The Canadian Hockey Association is trying to get parents across the country to relax about minor hockey.
Yesterday it launched a campaign to encourage parents to think about what it would be like if their kids pressured them the way they pressure their kids.
One radio spot is a conversation at the dinner table, where a child informs her mother that her meat loaf does not cut it. Dad is going to start on dinner next week, says the daughter, while the mother pleads for another chance.
Titled "Relax, hockey is just a game," the campaign features television, radio and newspaper public service advertisements which the CHA will send across the country. It will encourage the media outlets to air the spots as public service announcements.
The advertisements come just as a series of cases involving overzealous and occasionally violent minor hockey parents have been featured in the press. It also comes as referees are leaving the game in droves no longer able to tolerate abuse from irate parents.

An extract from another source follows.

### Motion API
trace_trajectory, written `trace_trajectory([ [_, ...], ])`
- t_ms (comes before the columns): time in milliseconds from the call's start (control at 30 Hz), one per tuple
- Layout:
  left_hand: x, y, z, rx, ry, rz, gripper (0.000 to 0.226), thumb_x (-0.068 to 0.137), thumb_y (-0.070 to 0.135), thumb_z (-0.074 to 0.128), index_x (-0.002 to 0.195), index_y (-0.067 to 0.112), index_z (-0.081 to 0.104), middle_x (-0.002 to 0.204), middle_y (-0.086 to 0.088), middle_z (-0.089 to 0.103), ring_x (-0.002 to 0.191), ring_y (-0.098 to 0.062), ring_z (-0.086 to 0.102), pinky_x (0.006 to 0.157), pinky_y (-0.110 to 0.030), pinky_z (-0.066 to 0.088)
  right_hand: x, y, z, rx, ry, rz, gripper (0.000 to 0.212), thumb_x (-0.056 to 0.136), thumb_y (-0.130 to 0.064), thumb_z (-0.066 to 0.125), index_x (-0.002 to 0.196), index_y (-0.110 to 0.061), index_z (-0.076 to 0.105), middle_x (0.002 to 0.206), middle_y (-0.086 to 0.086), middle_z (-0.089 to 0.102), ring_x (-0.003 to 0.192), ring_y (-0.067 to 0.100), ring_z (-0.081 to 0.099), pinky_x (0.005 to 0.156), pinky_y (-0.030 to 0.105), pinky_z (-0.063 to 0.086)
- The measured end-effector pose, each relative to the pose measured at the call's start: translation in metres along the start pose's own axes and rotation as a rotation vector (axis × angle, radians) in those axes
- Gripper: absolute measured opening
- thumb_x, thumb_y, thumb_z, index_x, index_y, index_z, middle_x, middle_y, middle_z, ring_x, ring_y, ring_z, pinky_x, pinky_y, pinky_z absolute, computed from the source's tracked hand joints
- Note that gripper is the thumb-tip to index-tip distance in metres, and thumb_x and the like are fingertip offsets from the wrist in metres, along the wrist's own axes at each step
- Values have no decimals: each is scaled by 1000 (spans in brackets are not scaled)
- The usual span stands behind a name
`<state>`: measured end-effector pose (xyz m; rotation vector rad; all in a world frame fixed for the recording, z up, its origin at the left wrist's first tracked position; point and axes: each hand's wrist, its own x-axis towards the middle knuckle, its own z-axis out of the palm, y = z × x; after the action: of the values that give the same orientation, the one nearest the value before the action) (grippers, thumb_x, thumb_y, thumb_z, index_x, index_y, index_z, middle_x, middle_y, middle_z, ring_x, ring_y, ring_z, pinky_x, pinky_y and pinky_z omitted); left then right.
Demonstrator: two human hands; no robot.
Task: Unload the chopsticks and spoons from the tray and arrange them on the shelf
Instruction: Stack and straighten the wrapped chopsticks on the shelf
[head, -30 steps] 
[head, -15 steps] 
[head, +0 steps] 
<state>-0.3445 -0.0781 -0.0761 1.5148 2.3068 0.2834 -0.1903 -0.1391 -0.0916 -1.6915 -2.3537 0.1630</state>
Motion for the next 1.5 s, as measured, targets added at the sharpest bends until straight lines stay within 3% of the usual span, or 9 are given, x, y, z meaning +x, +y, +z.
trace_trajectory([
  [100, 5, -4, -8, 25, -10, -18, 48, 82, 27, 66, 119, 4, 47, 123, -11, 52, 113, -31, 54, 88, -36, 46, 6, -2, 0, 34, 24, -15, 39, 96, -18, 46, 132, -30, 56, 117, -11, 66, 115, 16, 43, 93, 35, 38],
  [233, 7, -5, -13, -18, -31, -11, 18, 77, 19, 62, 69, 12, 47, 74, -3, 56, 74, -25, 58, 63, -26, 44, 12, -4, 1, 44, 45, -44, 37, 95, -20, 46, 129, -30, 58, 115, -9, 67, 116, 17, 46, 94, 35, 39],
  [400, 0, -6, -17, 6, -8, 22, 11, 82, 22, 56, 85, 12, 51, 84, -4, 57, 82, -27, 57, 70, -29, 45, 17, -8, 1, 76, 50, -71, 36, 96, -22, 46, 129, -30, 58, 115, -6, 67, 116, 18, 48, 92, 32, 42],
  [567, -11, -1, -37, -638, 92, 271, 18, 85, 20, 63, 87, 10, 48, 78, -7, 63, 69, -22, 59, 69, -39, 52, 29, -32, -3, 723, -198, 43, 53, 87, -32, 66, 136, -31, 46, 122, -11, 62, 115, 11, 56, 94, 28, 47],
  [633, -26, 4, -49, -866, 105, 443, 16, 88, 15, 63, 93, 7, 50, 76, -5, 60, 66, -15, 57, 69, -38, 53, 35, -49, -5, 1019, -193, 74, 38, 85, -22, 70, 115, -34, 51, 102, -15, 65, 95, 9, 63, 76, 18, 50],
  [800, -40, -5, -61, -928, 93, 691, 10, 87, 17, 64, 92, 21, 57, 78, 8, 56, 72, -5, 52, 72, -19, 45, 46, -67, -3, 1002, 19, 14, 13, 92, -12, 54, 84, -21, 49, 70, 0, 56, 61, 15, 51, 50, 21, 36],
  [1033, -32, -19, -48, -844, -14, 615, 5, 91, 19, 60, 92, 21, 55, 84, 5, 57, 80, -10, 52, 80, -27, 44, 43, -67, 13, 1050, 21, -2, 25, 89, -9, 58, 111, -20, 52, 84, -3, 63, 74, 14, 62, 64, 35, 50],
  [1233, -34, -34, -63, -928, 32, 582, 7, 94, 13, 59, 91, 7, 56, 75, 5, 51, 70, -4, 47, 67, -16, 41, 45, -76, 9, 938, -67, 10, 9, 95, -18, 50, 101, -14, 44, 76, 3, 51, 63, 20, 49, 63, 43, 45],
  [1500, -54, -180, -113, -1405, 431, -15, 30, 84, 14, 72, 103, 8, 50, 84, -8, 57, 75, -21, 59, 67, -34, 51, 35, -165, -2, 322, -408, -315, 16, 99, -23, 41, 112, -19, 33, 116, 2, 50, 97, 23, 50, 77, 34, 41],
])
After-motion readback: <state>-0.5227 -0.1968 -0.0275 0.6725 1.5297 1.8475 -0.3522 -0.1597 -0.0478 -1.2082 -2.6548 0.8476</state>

"It is definitely the issue of the day," said Glen McCurdie, director of insurance and member services at the CHA.
In Mississauga Ontario, a lawsuit was dismissed recently against Peter Higley, who was accused of putting a "bounty" on nine-year-old John Bijelic. In a separate case Michael Croteau is suing the New Brunswick Minor Hockey Association, for $300,000 because his son Steven was not named the league's most valuable player.
One of the worst incidents of violence came out of Cambridge, Massachusetts when Thomas Junta, 40, beat his son's hockey coach Michael Costin to death after a practice on .
Junta claimed he tried to avoid the fight, and that Costin started it. Witnesses told the court that Junta pounced and banged Costin's head on the floor repeatedly. Ironically, Junta approached Costin to complain about rough play on the ice.
Junta was sentenced to six to ten years in prison. The incident took place in front of several 11-year-old players on the team, including the sons of the two men.
The ad campaign was brought about not just by these incidents but by a larger issue. "It is an ongoing issue with respect to parents as a whole, parents in our arenas and the message they deliver to our kids and referees," said McCurdie. It is"more of a systemic problem not a knee jerk reaction to one specific problem."
According to McCurdie, the main concern for the CHA is the kids playing hockey. "You can get situations where the parent is so overbearing and overzealous that the kid simply doesn't want to play anymore," he said.
Ottawa District Minor Hockey Association president Hubert Sequin believes the problem is with a small number of parents. "You will always have that half of one per cent of SOB's," said Sequin.
"The kids who are most affected by the behaviour is the kids of the parents who are yelling," he continued. Sequin also stressed that in these situations the home team makes the decision on how to deal with the parent. Many of which ban parents from the arena, although he could not recall any such incidents in the past year.
One of the biggest concerns for the CHA is the abuse by parents of game officials. When informed of the new public service campaign Ottawa District Hockey Association referee-in-chief Mark Gallant said, "The referee program has been pushing the CHA to create more awareness on the issue."
Gallant said the abuse taken from parents is driving referees out of the game. "The CHA number for officials quitting over the past three years is around 33 per cent, not all of it comes from abuse, but abuse is definitely the number one factor," he said.
In a survey done by the ODHA referee association which lost 469 of 1436 referees between last season and this season, the referees who did not return cited abuse as their number one reason for leaving the game.
While there is a constant influx of referees to replace ones who leave the game, losing 10-12,000 referees across the country each year is a large number.
Carleton University student Theodore James Goertz who refs minor hockey games has seen many incidents of abuse: "I saw one ref who was afraid to walk to his car, he asked the police to escort him."
With this new campaign the CHA hopes to cool the passions of parents who take Canada's game too seriously. It wants them to remember to "Relax, Hockey is just a game."